→ **WORK ITEM**
The answer consists solely of the listing's lines from the first through the line containing "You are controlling", each reproduced exactly.

*** Opening of DATASET EXTRACT ***

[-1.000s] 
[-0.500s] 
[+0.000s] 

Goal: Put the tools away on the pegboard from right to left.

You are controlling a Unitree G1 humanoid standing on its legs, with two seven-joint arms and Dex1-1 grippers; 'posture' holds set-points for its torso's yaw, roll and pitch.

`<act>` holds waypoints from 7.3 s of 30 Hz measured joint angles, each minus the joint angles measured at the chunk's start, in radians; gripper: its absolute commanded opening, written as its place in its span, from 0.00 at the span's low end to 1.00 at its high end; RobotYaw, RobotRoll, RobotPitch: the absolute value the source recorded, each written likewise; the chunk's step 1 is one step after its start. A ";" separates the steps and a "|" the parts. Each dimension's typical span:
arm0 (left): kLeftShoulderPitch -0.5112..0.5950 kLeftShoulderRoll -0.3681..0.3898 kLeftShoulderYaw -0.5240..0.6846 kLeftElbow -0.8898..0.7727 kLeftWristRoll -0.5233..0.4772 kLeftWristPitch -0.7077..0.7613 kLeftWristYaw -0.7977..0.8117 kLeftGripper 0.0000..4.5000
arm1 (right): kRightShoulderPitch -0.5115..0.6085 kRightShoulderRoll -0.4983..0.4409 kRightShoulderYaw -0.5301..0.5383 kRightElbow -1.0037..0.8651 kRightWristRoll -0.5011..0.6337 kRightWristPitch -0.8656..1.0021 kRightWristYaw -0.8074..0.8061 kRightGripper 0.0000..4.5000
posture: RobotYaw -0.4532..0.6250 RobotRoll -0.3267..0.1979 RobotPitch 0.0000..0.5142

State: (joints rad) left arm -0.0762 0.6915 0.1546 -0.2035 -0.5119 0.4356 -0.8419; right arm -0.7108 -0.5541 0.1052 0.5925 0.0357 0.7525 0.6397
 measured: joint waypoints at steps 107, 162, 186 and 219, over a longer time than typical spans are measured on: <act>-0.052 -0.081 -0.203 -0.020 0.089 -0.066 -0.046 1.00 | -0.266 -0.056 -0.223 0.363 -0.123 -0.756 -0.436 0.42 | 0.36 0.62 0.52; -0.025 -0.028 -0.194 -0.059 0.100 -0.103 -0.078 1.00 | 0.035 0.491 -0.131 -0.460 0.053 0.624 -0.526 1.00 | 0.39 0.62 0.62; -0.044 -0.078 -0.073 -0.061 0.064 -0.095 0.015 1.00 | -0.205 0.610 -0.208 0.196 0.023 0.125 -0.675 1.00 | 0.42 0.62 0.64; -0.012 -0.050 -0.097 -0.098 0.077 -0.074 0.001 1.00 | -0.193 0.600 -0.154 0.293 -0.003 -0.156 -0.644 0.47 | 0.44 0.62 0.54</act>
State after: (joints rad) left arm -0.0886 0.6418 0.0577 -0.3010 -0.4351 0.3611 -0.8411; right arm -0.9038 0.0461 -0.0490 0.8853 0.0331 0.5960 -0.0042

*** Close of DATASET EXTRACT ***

→ **SOLVED EXERCISE**
[-1.000s] 
[-0.500s] 
[+0.000s] 

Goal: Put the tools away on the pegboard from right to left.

You are controlling a Unitree G1 humanoid standing on its legs, with two seven-joint arms and Dex1-1 grippers; 'posture' holds set-points for its torso's yaw, roll and pitch.

The answer requires no further additions.